PROBLEM TO SOLVE: When the line with "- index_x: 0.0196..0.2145" is reached, include it and stop; before that, copy each line of the listing exactly from the first.

RECORD EXTRACTS:
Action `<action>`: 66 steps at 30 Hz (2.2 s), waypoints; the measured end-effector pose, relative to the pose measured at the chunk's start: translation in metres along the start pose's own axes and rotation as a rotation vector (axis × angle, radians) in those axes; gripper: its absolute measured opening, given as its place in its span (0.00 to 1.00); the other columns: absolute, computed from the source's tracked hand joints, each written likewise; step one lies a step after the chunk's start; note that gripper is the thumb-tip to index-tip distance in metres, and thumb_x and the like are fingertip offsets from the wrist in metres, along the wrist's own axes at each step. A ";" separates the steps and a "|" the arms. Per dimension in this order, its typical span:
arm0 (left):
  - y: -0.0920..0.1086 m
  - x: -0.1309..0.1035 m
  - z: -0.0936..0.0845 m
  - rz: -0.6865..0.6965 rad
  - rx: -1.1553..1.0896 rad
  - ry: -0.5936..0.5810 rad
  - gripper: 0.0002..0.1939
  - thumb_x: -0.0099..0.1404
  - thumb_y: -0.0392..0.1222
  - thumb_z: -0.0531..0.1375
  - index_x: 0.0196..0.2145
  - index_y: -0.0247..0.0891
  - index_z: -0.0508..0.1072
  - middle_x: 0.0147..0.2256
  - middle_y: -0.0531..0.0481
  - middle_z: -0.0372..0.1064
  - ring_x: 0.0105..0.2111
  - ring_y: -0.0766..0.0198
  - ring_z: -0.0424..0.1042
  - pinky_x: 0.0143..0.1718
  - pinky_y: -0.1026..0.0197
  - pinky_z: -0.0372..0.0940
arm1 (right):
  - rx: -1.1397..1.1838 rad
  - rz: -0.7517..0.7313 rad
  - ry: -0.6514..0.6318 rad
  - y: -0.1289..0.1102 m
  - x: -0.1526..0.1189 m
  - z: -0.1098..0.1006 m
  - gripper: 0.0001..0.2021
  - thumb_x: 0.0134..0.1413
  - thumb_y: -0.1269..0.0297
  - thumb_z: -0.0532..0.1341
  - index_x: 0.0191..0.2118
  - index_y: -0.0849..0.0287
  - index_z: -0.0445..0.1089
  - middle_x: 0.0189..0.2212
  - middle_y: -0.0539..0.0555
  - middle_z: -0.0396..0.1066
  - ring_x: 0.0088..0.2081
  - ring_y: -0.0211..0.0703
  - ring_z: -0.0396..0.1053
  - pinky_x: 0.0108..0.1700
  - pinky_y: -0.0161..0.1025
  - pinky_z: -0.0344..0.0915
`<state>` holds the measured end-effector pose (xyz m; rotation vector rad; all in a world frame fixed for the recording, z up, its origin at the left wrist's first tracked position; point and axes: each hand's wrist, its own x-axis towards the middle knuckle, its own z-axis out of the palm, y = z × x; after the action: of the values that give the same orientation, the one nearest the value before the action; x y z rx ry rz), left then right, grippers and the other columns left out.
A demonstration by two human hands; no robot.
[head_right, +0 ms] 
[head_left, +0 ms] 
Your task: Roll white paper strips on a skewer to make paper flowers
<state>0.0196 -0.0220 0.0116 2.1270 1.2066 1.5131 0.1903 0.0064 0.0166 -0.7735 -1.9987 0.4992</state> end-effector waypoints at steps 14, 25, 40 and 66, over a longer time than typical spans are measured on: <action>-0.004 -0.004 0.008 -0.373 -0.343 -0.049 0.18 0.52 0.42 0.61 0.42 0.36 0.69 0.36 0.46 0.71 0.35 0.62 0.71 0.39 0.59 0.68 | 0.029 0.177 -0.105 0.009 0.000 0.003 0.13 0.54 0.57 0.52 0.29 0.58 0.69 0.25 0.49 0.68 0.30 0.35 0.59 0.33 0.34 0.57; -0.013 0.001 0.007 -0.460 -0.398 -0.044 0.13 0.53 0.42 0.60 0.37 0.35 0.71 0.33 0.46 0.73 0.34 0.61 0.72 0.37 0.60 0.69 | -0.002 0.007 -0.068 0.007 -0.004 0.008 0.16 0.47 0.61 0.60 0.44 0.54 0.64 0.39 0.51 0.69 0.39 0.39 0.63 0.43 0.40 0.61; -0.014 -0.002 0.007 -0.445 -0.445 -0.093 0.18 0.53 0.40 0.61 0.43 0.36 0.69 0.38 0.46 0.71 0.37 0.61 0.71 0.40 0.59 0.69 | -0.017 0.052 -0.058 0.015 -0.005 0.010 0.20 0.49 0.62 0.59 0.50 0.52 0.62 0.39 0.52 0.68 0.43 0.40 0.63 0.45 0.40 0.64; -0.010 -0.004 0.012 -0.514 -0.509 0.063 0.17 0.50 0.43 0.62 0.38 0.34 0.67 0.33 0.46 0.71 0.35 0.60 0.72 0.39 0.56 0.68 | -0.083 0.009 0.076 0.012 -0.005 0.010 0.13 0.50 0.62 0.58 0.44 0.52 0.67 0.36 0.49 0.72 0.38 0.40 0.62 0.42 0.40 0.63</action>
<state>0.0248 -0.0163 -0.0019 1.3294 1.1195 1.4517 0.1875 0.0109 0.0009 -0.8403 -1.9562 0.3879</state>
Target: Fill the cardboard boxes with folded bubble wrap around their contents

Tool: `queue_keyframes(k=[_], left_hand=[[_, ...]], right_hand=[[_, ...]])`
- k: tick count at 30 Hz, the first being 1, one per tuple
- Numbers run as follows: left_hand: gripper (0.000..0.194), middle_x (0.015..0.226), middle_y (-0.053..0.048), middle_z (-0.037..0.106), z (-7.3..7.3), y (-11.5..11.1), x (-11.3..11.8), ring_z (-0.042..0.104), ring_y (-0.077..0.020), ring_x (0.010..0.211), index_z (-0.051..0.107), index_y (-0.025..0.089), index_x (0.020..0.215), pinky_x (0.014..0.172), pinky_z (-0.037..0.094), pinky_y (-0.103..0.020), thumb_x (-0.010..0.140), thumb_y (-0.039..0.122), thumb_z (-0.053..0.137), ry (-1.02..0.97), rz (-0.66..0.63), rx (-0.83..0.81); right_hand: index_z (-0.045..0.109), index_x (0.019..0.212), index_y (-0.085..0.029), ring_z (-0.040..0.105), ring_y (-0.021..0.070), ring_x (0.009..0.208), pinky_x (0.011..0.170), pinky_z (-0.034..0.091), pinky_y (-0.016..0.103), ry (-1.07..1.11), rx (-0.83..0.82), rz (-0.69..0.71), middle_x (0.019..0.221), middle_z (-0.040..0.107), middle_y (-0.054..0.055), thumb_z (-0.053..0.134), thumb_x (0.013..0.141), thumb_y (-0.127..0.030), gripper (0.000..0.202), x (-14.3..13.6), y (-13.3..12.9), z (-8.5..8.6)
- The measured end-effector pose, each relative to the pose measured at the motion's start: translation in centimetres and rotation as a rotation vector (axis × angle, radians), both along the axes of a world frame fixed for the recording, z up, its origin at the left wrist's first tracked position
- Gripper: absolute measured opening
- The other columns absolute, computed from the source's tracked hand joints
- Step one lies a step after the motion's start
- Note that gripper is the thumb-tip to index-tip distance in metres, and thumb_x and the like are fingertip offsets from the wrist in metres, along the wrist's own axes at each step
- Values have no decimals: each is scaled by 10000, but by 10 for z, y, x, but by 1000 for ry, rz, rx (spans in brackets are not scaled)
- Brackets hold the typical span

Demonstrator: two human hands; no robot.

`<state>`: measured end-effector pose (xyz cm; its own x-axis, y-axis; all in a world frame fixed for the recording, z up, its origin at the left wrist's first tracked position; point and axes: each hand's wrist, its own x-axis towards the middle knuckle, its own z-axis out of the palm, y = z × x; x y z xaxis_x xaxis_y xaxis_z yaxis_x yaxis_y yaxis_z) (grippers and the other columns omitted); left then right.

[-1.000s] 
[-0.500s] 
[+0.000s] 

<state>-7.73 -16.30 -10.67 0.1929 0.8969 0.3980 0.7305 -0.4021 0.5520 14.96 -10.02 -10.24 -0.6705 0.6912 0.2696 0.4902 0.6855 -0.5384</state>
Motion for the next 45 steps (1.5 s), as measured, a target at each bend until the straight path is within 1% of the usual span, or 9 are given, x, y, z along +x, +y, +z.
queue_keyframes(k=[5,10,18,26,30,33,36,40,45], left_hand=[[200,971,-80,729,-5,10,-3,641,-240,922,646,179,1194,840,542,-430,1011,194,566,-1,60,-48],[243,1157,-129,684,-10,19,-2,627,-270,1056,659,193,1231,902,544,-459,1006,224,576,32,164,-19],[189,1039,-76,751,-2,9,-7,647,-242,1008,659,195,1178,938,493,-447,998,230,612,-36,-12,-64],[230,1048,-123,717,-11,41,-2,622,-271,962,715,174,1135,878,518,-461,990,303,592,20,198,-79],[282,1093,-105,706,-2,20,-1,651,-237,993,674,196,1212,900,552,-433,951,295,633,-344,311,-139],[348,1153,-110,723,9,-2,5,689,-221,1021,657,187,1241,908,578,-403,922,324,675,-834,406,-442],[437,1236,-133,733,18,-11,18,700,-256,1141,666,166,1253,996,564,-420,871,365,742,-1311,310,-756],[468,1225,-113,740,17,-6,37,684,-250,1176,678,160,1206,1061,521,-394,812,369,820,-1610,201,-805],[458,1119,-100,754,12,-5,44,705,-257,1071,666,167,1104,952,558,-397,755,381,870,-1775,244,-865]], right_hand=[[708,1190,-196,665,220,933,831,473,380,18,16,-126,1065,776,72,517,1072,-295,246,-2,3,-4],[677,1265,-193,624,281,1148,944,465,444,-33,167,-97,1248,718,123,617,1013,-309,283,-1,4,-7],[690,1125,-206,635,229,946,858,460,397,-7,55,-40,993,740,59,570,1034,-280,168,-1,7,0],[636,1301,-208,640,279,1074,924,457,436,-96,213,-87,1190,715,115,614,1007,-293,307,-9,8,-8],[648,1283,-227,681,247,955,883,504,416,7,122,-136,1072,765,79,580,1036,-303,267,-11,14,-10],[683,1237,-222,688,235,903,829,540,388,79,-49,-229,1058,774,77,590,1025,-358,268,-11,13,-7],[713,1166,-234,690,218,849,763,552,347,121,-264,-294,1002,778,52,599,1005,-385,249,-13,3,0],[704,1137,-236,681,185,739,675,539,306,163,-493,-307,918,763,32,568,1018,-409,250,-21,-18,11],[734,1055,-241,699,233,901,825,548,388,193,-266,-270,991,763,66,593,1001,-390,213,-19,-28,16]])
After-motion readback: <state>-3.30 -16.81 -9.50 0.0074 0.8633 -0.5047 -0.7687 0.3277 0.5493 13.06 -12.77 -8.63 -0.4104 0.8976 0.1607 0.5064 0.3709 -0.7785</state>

YOUR RESPONSE:
Action `<action>`: 66 steps at 30 Hz (2.2 s), waypoints; the measured end-effector pose, relative to the pose measured at the chunk's start: translation in metres along the start pose's own axes and rotation as a rotation vector (axis × angle, radians) in those axes; gripper: its absolute measured opening, given as its place in its span (0.00 to 1.00); the other columns: absolute, computed from the source's tracked hand joints, each written likewise; step one lies a step after the chunk's start; note that gripper is the thumb-tip to index-tip distance in metres, and thumb_x and the like are fingertip offsets from the wrist in metres, along the wrist's own axes at each step. A ";" separates the steps and a "|" the arms. Per dimension in this order, its typical span:
arm0 (left):
  - y: -0.0920..0.1086 m
  - x: -0.1309..0.1035 m
  - z: -0.0936..0.0845 m
  - rz: -0.6865..0.6965 rad
  - rx: -1.1553..1.0896 rad
  - ry: -0.5936..0.5810 rad
  - gripper: 0.0002..0.1939
  - thumb_x: -0.0099..0.1404
  - thumb_y: -0.0392..0.1222
  - thumb_z: -0.0531..0.1375
  - index_x: 0.0196..0.2145

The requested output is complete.